Я снова двигался вдоль горных отрогов, а передо мной вплоть до самого побережья простиралась равнина. Раньше это были печально известные своей лихорадкой края, маремма,[46]
но Муссолини приказал прорыть целую сеть каналов, и теперь здесь выросли сотни новых домиков, жители которых прилежно трудились, уже не страшась лихорадки. Если бы кто-нибудь несведущий увидел все это, он мог бы спросить: «Не дал ли господь эту страну со всем, что на ней живет, людям в дар, говоря: сие да будет вам игрушкой?»В горах жизнь по-прежнему шла в первобытных формах: соломенные хижины. Чем ближе к югу, тем ближе к естественному состоянию, порой начинало казаться, что попал к дикарям. При виде меня дети давали стрекача, а потом издали швырялись камнями; взрослые, прикрытые скорее дранью, чем платьем, к ступням привязаны прямо- или треугольные куски кожи, останавливались и бессмысленно пялили глаза, и, только если тощая коровенка или несколько задрипанных коз, которые, очевидно, жили с ними одной семьей, вдруг выкидывали какой-нибудь фокус, люди, будто очнувшись, с громкими криками опрометью бросались вдогонку.
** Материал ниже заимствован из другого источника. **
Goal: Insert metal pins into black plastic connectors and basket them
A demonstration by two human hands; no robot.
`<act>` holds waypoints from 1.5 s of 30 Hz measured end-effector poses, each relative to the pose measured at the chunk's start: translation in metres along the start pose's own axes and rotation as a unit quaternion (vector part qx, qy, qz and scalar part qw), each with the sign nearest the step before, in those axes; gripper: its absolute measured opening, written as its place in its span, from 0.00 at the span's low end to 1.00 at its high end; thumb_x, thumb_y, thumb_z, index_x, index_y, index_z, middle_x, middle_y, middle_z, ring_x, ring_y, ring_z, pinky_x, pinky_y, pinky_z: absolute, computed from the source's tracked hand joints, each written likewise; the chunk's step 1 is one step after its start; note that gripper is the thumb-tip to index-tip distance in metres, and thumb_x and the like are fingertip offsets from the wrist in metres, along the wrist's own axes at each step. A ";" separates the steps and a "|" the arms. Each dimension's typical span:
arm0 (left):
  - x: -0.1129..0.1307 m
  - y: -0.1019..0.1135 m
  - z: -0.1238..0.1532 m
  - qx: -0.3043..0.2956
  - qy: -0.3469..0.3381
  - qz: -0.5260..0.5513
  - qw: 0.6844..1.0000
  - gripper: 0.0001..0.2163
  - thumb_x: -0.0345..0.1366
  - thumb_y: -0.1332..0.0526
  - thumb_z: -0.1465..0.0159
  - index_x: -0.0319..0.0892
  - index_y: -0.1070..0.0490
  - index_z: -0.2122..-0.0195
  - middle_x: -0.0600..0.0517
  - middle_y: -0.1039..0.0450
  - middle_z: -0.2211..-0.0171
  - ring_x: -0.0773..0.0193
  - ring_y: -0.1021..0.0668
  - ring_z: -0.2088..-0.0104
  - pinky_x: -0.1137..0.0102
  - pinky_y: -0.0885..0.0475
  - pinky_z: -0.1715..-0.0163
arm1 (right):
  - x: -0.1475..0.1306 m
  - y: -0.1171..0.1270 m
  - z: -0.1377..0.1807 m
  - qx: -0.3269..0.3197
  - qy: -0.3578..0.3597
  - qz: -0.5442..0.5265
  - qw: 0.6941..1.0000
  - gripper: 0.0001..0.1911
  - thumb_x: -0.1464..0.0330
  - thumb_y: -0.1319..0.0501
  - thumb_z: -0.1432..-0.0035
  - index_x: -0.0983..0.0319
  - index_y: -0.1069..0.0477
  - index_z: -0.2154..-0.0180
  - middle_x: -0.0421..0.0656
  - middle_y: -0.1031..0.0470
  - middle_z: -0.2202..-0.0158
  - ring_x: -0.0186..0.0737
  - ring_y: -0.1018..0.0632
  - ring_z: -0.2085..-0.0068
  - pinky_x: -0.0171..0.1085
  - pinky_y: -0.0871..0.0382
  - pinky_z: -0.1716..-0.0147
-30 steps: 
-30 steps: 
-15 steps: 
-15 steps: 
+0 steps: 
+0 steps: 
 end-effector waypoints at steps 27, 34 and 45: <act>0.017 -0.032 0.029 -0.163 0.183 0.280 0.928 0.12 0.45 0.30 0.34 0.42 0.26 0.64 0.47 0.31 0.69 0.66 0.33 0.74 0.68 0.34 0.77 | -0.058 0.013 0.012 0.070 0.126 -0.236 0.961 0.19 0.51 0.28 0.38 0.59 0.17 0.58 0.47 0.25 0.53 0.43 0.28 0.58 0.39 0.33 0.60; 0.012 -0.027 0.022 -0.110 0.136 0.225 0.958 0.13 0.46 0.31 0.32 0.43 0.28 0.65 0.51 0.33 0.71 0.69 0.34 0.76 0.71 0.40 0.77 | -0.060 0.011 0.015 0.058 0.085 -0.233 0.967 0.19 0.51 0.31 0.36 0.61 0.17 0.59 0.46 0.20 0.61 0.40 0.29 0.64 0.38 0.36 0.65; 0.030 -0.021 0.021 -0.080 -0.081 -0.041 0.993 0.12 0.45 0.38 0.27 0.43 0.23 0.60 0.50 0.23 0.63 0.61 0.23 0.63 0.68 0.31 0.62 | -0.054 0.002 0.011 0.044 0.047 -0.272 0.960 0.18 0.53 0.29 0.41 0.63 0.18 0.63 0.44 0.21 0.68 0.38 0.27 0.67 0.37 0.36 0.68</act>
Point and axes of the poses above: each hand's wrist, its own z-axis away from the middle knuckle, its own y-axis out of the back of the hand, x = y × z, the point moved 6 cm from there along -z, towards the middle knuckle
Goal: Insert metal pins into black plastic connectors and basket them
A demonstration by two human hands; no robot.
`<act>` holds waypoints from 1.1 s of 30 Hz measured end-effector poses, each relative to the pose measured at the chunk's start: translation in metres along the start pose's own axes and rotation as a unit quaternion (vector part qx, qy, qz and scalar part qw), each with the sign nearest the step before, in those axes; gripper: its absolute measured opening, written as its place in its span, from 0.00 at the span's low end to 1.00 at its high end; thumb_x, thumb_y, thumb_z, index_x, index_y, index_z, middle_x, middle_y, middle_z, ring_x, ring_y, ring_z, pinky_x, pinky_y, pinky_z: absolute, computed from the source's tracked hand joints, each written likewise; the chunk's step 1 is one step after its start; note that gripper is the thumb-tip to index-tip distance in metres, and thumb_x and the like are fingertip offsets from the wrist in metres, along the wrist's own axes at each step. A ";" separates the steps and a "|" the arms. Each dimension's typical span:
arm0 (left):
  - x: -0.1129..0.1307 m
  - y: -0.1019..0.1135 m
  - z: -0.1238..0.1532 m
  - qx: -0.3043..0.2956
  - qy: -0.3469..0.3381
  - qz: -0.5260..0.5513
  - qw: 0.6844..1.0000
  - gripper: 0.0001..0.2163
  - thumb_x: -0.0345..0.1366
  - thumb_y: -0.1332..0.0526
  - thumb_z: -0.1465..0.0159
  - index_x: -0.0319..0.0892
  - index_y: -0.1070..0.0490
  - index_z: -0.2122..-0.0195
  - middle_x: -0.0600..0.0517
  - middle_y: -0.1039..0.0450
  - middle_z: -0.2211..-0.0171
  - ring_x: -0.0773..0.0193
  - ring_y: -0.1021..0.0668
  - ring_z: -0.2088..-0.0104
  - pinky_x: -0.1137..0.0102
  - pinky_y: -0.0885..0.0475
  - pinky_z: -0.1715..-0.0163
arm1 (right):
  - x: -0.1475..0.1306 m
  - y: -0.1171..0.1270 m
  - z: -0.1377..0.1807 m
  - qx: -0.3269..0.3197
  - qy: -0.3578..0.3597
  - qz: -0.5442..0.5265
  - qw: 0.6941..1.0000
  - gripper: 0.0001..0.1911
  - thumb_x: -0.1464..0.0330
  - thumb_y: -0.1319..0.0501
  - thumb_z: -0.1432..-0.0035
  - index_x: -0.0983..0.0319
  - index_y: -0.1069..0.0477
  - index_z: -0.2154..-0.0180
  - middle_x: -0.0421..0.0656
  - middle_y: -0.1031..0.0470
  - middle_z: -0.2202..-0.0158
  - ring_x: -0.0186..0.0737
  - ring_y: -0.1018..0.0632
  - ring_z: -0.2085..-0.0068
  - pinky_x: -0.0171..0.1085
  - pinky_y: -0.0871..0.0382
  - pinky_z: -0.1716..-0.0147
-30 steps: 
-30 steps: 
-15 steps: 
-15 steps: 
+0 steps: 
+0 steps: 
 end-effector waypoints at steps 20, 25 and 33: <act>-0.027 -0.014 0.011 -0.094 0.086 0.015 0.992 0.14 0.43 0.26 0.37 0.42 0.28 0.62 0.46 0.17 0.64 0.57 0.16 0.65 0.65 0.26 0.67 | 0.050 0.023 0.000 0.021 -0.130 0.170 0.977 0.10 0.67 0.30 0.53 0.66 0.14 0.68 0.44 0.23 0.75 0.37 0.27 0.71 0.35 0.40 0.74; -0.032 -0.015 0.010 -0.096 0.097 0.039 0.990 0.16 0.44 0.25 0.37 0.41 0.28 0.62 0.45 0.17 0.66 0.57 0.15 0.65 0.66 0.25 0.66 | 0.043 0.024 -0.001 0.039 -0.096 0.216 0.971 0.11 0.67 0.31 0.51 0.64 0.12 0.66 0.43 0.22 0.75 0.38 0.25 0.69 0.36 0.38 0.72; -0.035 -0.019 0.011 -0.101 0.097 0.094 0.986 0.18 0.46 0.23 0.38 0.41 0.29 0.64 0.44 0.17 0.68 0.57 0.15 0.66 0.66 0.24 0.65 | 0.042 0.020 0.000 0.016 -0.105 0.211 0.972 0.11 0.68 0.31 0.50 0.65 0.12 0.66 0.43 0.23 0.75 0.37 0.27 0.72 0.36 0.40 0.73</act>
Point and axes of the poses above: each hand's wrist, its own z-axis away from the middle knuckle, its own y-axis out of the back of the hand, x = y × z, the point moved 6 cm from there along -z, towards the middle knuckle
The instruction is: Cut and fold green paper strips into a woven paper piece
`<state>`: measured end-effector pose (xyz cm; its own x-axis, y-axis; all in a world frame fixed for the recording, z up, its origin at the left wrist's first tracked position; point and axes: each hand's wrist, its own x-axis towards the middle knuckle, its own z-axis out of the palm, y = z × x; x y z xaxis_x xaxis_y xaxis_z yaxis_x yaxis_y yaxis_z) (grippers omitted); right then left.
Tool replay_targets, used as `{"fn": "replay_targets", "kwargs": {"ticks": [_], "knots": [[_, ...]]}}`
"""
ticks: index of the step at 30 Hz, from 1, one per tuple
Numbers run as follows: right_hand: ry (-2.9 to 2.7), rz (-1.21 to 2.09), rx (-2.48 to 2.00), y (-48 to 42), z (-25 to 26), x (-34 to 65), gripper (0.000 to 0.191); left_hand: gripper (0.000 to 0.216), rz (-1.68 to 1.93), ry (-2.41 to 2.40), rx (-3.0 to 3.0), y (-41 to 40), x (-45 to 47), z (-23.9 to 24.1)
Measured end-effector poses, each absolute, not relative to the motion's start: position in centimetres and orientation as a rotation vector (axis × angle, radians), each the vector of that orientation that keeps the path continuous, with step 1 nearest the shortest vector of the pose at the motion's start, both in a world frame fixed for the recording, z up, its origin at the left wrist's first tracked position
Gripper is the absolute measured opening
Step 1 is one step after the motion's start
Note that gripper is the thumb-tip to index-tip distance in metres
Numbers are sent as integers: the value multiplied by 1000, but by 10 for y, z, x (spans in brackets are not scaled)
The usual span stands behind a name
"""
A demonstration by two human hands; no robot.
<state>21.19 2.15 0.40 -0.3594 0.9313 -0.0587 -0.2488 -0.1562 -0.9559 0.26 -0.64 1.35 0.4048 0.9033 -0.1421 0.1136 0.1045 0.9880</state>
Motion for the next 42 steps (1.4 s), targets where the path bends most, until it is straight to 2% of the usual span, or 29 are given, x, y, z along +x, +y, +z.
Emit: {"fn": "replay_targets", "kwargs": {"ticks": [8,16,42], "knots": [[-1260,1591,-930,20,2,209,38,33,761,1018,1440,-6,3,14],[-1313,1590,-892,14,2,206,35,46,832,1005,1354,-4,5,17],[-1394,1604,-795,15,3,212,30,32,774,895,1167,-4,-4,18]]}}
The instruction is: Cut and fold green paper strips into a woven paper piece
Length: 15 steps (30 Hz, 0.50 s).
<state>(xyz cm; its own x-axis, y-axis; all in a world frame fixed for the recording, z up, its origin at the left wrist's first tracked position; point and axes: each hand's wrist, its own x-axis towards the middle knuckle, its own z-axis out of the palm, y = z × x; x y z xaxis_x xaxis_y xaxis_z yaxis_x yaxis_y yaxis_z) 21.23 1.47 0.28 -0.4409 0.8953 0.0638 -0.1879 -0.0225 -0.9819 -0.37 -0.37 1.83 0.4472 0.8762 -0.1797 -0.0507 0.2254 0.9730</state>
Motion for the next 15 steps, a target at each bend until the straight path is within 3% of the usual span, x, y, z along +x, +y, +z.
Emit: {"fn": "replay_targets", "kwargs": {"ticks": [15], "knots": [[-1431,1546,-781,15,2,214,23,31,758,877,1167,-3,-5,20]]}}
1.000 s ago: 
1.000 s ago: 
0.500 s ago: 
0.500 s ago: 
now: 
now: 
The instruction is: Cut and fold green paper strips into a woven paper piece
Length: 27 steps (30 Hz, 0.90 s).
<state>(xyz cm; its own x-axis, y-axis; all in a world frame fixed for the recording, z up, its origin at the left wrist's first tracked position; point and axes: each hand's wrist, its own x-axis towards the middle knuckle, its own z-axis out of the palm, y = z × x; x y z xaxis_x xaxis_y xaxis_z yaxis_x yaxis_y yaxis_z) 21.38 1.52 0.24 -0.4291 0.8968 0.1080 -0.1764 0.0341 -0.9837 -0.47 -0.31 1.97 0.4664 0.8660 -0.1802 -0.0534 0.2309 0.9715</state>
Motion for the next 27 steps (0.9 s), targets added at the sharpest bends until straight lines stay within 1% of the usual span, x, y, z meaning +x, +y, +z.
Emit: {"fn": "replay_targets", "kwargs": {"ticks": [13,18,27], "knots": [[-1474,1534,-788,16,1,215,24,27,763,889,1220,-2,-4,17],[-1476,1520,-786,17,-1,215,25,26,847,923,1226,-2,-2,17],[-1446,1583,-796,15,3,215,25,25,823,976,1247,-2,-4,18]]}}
Крик здесь обычное дело. Кричать здесь общепринято; чем дальше на юг, тем громче крик; обычный, спокойный разговор слышишь все реже, а под конец не слышишь вовсе. Рассудок, что приглушает жизнь чувства у нас, северян, здесь постепенно гаснет, и чувство начинает безраздельно определять все жизненные проявления. В Сицилии так и говорят: «В каждом из нас есть кусочек Этны».
Говорить — значит умерить рамками спокойствия, обуздать рев, вой, вопль и визг. Итальянцы пока что на полпути к этому; может быть, потому они так сильны в пении, которое отчасти есть возврат к необузданности самовыражения.